Mais au-delà des faits, l’auteure nous plonge dans l’intimité de Miller et Man, imagine leur quotidien, entre passion et sensualité, jalousie destructrice où quand l’élève égale le Maître. Il est important de souligner que le procédé de solarisation fut découvert par Lee Miller, malgré elle, une mauvaise manipulation dans la chambre noire, une exposition prolongée de la pellicule à la lumière et le début d’une véritable révolution dans le milieu de la photo…et la fin d’une histoire quand Man Ray s’approprie la technique.
« Solarisation, c’est le nom qu’ils lui donnent. Ça dit bien ce qu’elle éprouve, une sensation d’éblouissement, comme si, ayant libéré son corps de ses entraves, tous deux l’avaient rapproché du soleil. » (p. 213)
Certains pourront trouver que le roman comporte quelques longueurs, mais je pense que chaque mot a sa place dans ce récit dense et fourmillant de détails qui permettent de saisir toute la complexité de cette femme hors du commun, mais aussi la difficulté d’exister en tant que femme artiste à cette époque. Je vous ai cité des noms connus dans l’imaginaire collectif du surréalisme, mais qui se souvient de Claude Cahun (p.106), ou encore Ilse Bing :
« Mes photos sont bonnes. Aussi bonnes que celles de n’importe qui ici, André n’a même pas voulu les voir. Qu’est-ce qu’il faut faire ? Sucer la queue d’un homme pour qu’il daigne jeter un œil sur votre travail ? » (p.315)
Cocteau fut le seul à voir réellement le potentiel artistique de Lee Miller, une amitié indéfectible a lié les deux artistes, sans doute parce que Cocteau s’est fait un nom tout seul, mis au ban par ses pairs car homosexuel, différent, c’est cette rencontre, peut-être, qui a donné à Miller la force de s’émanciper. En 1930, il la fit jouer dans son film, Le Sang d’un poète, elle incarne une statue, une révélation pour Miller qui se sent devenir artiste.
« – Bien sûr que j’aime ton travail. Tu as du talent, chaton, et il faut que tu en aies conscience. Tu n’as sûrement pas montré tout ce dont tu es capable. Mais tu as ce quelque chose. Je l’avais aussi, et regarde-moi maintenant. » (p.326)
La force de ce roman réside aussi dans la narration entrecoupée de courts chapitres sur le travail de Lee Miller en tant que correspondante de guerre pour Vogue, témoin des horreurs de la guerre, elle en ressortira transformée à jamais, de la Normandie à Dachau, rien ne lui sera épargné.
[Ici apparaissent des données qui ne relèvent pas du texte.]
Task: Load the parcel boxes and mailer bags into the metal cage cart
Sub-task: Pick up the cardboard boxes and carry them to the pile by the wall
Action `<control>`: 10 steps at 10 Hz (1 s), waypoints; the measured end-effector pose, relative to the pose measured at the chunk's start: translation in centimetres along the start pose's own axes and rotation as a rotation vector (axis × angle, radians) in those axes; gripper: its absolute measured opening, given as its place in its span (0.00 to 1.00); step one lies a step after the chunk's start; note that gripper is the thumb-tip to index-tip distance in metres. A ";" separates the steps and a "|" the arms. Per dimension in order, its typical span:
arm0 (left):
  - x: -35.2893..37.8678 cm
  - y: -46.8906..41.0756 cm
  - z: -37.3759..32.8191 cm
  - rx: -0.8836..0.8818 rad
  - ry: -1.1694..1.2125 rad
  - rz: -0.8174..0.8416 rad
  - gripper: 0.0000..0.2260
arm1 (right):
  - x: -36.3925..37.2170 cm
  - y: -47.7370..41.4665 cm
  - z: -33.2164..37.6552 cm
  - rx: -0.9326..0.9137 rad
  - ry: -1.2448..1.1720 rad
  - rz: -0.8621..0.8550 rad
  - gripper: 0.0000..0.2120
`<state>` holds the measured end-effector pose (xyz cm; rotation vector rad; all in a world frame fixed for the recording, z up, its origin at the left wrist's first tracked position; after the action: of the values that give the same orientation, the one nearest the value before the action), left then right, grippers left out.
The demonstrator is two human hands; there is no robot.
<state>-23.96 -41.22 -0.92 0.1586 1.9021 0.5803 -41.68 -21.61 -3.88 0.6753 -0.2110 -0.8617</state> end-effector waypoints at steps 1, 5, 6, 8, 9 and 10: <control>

Il me semble assez difficile de résumer en quelques phrases toute les aspérités de cette femme, Lee Miller, à la fois forte et fragile, passionnée et raisonnable, sensible et dure, une beauté qui est devenue artiste, habitée, sans doute d’une grande intelligence, je ne peux que saluer le travail de Whitney Scharer de rendre justice à cette photographe restée longtemps dans l’ombre des hommes, d’un homme en particulier, Man Ray, qui bien que personnage attachant et charismatique, n’a pas su saisir la nature profonde de celle qui a marqué à jamais sa mémoire et son art.
Un premier roman remarquable qui marquera cette rentrée littéraire, et la naissance d’une grande auteure américaine, je tiens également à saluer le travail de la traductrice, Sophie Bastide-Foltz, car derrière l’ombre de Whitney Scharer, elle a su retranscrire son style fluide, visuel, sensible.
Un chaleureux merci, double : pour la qualité de la recension ET le compliment.